PROBLEM DETAILS: Every line of the data must appear again in the answer, exactly as written.
=====
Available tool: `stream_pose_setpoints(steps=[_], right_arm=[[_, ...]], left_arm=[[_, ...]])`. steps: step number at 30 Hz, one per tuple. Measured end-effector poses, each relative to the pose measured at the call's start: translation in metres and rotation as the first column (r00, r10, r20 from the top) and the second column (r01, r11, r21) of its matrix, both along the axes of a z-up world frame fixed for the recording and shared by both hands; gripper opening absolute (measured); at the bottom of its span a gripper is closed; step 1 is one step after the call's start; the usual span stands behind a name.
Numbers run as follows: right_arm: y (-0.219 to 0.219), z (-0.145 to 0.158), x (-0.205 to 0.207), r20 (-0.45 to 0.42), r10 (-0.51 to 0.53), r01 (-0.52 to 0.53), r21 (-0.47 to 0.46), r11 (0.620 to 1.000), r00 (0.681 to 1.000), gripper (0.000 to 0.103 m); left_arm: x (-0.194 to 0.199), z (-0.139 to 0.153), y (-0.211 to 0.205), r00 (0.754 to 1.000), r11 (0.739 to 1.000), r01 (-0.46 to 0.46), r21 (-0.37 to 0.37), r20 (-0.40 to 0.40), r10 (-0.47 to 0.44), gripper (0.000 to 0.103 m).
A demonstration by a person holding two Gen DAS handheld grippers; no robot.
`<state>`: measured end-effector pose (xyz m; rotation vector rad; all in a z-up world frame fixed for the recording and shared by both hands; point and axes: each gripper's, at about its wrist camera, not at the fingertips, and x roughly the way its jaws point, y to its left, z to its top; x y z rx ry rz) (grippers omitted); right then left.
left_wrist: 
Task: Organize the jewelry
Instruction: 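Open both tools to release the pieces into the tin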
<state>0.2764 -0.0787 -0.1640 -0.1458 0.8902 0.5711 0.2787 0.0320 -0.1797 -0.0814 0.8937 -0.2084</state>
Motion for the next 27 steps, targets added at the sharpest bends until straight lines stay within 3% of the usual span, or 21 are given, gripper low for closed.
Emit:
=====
RESPONSE TO THE EXERCISE:
Available tool: `stream_pose_setpoints(steps=[_], right_arm=[[_, ...]], left_arm=[[_, ...]])`. steps: step number at 30 Hz, one per tuple. Measured end-effector poses, each relative to the pose measured at the call's start: translation in metres and rotation as the first column (r00, r10, r20 from the top) and the second column (r01, r11, r21) of its matrix, both along the axes of a z-up world frame fixed for the recording and shared by both hands; gripper opening absolute (measured); at the bottom of its span a gripper is closed; step 1 is one step after the call's start; the usual span stands behind a name.
Numbers run as follows: right_arm: y (-0.219 to 0.219), z (-0.145 to 0.158), x (-0.205 to 0.207), r20 (-0.45 to 0.42), r10 (-0.51 to 0.53), r01 (-0.52 to 0.53), r21 (-0.47 to 0.46), r11 (0.620 to 1.000), r00 (0.681 to 1.000), gripper (0.000 to 0.103 m); left_arm: x (-0.194 to 0.199), z (-0.139 to 0.153), y (-0.211 to 0.205), r00 (0.754 to 1.000), r11 (0.739 to 1.000), r01 (-0.46 to 0.46), r21 (-0.37 to 0.37), r20 (-0.40 to 0.40), r10 (-0.47 to 0.44), gripper (0.000 to 0.103 m).
A demonstration by a person holding two Gen DAS handheld grippers; no robot.
`<state>`: measured end-effector pose (xyz m; rotation vector rad; all in a z-up world frame fixed for the recording and shared by both hands; point and axes: each gripper's, at about its wrist camera, not at the fingertips, and x roughly the way its jaws point, y to its left, z to its top; x y z rx ry rz) (grippers omitted); right then left.
left_wrist: 
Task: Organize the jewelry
Instruction: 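Open both tools to release the pieces into the tin
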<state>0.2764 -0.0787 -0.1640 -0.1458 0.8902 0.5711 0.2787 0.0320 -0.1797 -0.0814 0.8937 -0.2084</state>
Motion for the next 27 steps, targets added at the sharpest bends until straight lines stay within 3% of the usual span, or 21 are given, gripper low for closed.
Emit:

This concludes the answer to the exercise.